The answer came not through elaborate explanation, but through the simplest motion.

Aldraya's head moved slowly, shaking gently yet firmly—a silent denial more effective than a thousand words.

From behind her expression, still flat like the surface of a windless lake, radiated a fundamental ignorance.

The concept Theo had mentioned was foreign to her, as alien as the names of stars in galaxies she had never explored.

She stated, in the same innocent, emotionless tone, that this was the first time those syllables had ever formed meaning for her through Theo's voice.

The words "menstruation" or "period" had no place in her vast archive of knowledge, which nonetheless contained a very specific, very earthly gap.

Yet ignorance was not where it ended.

A subtle change appeared in her clear eyes.

Their emptiness suddenly focused, sharpening into a deep point of concentration.

She accessed something far greater than ordinary memory or learning—an Authority, a direct channel to an ocean of knowledge that might encompass the laws of the universe down to the heartbeat of an ant.

In the vibrating silence that followed, the search occurred in an instant, yet with intense density.

And when understanding arrived—when biological data about monthly cycles, uterine lining breakdown, and reproductive function was absorbed into her awareness—for the first time since they had entered the room, an unfamiliar expression appeared on Aldraya's face.

Her smooth brow creased, forming faint lines of confusion and, perhaps, a distinctly human kind of wonder.
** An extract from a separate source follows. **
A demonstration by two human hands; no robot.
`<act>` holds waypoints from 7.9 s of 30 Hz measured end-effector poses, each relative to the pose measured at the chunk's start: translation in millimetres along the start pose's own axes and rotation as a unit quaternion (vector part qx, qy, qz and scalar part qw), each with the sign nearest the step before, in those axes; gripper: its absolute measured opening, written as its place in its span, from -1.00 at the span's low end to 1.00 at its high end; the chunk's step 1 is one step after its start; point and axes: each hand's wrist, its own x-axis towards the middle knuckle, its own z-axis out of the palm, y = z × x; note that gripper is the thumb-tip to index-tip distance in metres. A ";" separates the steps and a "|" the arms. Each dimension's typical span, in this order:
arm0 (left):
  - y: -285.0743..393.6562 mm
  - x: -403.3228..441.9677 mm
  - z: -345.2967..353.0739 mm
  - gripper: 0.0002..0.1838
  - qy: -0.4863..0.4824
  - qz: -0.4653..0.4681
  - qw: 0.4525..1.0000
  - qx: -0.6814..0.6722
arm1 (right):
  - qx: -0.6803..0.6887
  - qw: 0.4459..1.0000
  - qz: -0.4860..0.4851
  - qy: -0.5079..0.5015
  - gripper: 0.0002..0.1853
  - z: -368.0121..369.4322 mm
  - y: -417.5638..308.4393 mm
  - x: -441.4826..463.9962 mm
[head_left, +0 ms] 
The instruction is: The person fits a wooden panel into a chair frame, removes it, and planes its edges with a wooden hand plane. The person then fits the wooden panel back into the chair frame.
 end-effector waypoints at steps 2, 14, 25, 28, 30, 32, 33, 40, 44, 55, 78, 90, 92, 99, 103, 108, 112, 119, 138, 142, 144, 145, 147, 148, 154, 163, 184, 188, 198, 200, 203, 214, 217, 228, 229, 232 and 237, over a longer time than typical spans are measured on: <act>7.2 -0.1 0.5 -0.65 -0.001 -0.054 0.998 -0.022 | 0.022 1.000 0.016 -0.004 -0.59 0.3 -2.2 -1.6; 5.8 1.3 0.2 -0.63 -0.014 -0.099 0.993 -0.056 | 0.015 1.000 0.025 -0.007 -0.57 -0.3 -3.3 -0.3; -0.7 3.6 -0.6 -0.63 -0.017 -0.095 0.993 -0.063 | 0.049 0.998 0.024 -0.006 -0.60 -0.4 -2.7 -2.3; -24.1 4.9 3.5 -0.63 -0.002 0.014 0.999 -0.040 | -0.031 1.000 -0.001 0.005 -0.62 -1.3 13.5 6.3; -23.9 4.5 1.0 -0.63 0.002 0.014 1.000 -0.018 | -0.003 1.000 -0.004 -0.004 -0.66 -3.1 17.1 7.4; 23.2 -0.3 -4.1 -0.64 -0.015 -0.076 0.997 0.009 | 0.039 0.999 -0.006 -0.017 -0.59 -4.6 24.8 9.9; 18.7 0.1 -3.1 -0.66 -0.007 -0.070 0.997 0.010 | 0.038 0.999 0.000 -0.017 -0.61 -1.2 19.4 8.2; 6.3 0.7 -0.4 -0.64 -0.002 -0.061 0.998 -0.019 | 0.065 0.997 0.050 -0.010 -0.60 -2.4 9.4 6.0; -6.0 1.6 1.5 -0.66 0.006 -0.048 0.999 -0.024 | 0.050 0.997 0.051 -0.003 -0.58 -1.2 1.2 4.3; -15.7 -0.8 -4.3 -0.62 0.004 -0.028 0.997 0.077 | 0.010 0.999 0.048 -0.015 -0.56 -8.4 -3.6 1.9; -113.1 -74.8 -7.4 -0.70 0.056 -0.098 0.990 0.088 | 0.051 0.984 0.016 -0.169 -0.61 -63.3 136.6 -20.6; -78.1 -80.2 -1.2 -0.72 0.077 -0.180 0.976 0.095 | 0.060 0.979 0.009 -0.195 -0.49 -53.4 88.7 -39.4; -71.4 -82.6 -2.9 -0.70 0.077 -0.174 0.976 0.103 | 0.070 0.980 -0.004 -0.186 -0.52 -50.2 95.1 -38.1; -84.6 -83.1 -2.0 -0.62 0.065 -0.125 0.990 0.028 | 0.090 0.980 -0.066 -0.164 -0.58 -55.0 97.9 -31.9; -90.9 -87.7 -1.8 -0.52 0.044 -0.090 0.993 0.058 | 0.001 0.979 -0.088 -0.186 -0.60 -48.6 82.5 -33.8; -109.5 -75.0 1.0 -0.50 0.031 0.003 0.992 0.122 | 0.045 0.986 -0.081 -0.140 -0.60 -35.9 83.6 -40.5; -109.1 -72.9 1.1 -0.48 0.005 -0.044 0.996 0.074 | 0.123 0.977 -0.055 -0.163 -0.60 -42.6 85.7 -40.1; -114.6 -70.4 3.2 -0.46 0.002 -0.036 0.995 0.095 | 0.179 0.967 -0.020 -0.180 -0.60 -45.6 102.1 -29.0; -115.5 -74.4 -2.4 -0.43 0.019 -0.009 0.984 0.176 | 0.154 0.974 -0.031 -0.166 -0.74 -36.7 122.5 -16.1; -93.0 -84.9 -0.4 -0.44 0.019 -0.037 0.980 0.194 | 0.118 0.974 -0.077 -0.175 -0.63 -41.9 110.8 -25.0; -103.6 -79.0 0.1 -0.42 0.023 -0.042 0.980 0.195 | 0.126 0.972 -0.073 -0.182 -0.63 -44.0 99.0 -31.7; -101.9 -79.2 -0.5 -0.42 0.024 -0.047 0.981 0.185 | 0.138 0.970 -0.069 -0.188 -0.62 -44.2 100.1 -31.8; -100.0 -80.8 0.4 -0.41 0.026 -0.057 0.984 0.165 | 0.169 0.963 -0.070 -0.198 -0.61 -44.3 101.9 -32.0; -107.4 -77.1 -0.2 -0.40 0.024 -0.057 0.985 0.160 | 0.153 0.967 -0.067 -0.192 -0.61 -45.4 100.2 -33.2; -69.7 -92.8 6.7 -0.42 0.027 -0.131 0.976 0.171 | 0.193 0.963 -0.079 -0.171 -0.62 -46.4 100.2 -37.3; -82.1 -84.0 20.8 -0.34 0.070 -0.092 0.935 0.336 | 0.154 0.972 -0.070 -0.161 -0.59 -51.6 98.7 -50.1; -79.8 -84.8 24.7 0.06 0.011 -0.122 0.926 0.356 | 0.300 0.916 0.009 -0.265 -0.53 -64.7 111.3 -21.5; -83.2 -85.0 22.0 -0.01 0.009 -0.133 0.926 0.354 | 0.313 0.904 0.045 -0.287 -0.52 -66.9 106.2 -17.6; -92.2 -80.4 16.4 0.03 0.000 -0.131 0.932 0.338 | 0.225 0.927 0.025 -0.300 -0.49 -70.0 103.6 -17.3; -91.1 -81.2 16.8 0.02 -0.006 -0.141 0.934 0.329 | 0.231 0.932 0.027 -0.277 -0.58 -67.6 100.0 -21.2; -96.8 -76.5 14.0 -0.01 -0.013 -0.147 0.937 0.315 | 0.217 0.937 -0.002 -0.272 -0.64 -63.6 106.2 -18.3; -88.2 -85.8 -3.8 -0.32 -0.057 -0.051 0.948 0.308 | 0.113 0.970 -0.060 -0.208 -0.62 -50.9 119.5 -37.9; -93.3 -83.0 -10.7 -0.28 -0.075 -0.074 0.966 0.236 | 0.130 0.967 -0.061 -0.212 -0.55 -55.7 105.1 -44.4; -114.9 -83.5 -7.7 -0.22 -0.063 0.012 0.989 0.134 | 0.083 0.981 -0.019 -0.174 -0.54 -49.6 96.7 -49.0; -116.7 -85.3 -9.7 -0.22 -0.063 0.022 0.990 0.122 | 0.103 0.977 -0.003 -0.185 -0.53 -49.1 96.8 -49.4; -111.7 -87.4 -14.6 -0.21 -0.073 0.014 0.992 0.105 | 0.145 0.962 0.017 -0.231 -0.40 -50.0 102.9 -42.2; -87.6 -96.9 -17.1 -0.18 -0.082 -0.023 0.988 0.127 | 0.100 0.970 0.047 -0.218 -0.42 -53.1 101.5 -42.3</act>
That crease was a small revolution upon her face, a fracture in the ice plain that had long remained untouched, proving that there were concepts in this world capable of stirring even an apparently eternal consciousness.

That confusing new understanding immediately led to a logical connection.

Aldraya's now faintly furrowed eyes shifted from her inward focus and looked directly at Theo.

The confusion she had just experienced manifested in her next question, delivered in a flat tone but carrying a deeper core of curiosity.

She asked, directly and without preamble, about the causal link between the biological concept she had just learned and Theo's intense reaction moments earlier.

Was the shock, the panic, and the sudden withdrawal related to a particular part of her body right now?

"Yes. What I'm trying to say is… it seems you're currently menstruating."

Ssssssh!

"But this is highly unusual. Because the fluid coming from your body closely resembles ordinary male semen.

It's thick, sticky, and elastic. The difference is—it has no odor at all."

Theo stood like a statue carved from confusion and disbelief.

Only a brief blink broke his fixed stare at his left palm.